Rumpelstiltskin wrote:
There is a description that would be interesting to know a little more about: "We brought together as best we could the expressiveness of 2D drawing immersed with the stability and dimensionality of CG."
I get the stability stuff, but how does the dimensionality work? It's the dimensionality that takes away the flatness of the animation.
Imagine if you draw a short animated sequence the old way, either on paper or on a tablet. A character that is a line drawing made up of black lines moving around on a white background.

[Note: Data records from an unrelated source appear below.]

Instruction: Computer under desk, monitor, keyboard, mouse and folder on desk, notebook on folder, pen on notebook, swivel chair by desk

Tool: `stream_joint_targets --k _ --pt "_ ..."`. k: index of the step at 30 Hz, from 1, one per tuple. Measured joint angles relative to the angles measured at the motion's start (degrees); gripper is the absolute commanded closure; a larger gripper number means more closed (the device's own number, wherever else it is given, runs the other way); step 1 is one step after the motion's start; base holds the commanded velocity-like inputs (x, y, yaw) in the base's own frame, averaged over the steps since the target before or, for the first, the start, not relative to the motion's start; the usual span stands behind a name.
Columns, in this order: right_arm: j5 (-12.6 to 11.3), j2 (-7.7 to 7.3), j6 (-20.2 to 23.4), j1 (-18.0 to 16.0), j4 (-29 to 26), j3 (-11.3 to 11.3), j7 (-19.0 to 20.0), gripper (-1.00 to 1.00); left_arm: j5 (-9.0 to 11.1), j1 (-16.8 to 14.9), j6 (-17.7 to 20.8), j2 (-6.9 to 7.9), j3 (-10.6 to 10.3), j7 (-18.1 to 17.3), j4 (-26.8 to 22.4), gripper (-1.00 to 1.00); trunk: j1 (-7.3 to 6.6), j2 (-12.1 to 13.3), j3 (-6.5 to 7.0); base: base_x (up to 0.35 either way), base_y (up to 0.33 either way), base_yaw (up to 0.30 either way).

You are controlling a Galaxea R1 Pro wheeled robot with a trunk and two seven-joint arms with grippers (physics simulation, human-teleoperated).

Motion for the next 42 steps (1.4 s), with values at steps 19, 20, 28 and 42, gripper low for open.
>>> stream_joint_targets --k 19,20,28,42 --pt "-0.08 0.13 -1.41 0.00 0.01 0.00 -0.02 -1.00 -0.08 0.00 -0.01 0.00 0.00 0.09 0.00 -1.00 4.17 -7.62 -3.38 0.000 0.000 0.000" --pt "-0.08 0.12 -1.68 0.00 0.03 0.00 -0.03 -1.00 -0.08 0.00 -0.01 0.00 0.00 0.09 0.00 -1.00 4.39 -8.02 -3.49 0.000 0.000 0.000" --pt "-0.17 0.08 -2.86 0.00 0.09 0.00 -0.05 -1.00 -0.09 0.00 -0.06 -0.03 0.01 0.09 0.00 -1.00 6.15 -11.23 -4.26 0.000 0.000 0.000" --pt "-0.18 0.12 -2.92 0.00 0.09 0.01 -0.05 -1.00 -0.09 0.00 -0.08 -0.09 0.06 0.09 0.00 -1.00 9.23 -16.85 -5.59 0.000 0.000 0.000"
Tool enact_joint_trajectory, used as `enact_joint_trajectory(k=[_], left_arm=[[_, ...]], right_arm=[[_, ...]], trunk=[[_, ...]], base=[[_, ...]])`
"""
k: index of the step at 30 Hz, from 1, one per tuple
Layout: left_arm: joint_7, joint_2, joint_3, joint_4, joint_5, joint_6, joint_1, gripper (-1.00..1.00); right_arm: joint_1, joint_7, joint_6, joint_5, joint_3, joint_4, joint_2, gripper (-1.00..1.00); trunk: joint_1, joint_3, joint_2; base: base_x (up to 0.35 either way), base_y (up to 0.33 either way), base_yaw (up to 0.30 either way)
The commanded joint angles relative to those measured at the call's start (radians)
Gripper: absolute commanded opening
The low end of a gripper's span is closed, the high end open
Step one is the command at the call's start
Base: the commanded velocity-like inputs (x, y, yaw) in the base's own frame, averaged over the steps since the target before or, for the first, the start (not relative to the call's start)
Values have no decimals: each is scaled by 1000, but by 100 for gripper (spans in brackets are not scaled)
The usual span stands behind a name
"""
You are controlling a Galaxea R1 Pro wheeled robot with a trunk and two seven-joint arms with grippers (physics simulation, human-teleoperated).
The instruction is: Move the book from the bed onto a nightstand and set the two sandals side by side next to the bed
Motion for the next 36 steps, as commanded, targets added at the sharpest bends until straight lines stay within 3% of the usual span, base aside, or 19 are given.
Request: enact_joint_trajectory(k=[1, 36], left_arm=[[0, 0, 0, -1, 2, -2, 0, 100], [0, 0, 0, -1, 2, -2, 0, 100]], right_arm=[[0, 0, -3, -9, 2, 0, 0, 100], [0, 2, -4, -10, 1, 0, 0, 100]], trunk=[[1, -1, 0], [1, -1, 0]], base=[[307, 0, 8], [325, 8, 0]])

Then design a CGI version of the character, just as they have done in Paperman. Make an excapt copy of each frame from the original 2D sequence, drawing the same lines over the CGI character (or simply superimpose the original artwork over the CGI). Don't add colors, shadowing, rendering or background to the CGI test.

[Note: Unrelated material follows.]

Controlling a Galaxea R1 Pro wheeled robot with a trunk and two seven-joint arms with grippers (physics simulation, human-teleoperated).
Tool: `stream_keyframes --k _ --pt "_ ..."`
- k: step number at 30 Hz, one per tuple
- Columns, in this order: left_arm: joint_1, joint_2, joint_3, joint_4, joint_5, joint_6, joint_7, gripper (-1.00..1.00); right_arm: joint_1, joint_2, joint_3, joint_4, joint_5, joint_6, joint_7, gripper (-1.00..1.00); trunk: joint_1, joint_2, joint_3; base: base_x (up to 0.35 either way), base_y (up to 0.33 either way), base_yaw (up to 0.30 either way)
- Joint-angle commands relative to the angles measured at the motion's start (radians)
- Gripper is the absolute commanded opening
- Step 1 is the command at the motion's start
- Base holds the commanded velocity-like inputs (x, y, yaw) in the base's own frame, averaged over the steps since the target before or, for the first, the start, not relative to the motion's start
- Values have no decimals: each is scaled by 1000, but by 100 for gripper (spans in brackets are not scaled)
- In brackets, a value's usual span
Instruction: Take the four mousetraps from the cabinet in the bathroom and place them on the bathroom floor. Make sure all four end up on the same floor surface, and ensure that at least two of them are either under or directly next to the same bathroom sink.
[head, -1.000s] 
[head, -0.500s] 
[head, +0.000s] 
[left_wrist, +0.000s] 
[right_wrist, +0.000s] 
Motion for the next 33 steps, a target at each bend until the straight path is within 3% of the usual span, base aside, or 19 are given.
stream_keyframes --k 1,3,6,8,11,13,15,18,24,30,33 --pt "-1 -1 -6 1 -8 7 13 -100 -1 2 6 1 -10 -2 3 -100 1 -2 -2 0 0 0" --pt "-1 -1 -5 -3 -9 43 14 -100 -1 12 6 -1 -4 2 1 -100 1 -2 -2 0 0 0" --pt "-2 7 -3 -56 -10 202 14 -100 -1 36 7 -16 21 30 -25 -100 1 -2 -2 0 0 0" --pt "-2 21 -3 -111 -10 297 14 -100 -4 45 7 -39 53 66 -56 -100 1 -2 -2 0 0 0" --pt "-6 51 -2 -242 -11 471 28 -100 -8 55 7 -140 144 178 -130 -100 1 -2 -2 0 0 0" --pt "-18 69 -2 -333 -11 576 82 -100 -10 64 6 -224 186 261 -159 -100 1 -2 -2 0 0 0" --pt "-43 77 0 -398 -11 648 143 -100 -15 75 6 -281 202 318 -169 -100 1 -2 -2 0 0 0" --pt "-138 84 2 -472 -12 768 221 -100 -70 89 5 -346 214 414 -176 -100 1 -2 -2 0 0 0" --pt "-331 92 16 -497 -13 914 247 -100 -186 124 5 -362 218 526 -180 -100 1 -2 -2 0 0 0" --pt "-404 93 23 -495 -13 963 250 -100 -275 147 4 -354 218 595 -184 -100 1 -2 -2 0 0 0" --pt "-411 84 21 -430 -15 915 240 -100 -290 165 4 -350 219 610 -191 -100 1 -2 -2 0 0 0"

What we have now is two identical pieces of the same animated sequence; a flat and original version, and a CGI version with more dimensionality. What is it that seperates them? The only way to find out, is to superimpose them both. When each frame contains two same size line drawings located on the same spot on the screen, one drawn by hand and the other modified with the computer, what would we see? What would the differences be when comparing frame by frame? Seeing differences is not the same as understanding the differences. And could the computer "learn" something from it, making other kinds of conversions possible? That's something a lot of people would be curious about. Of course, to make it easier to see which is which, one could simply turn the lines of the CGI version red and the lines that makes up the original drawings blue. Or gray and black, or whatever that works.
I think you're forgetting they said
the expressiveness of 2D, and when they say 2D they actually mean hand-drawn. What the hand can do that the computer can't. Hand-drawn animation just has more fluidity and life and ability than CGI animation. Adding dimension to that (hopefully)shouldn't ruin it. Yup, I said it, CGI lovers.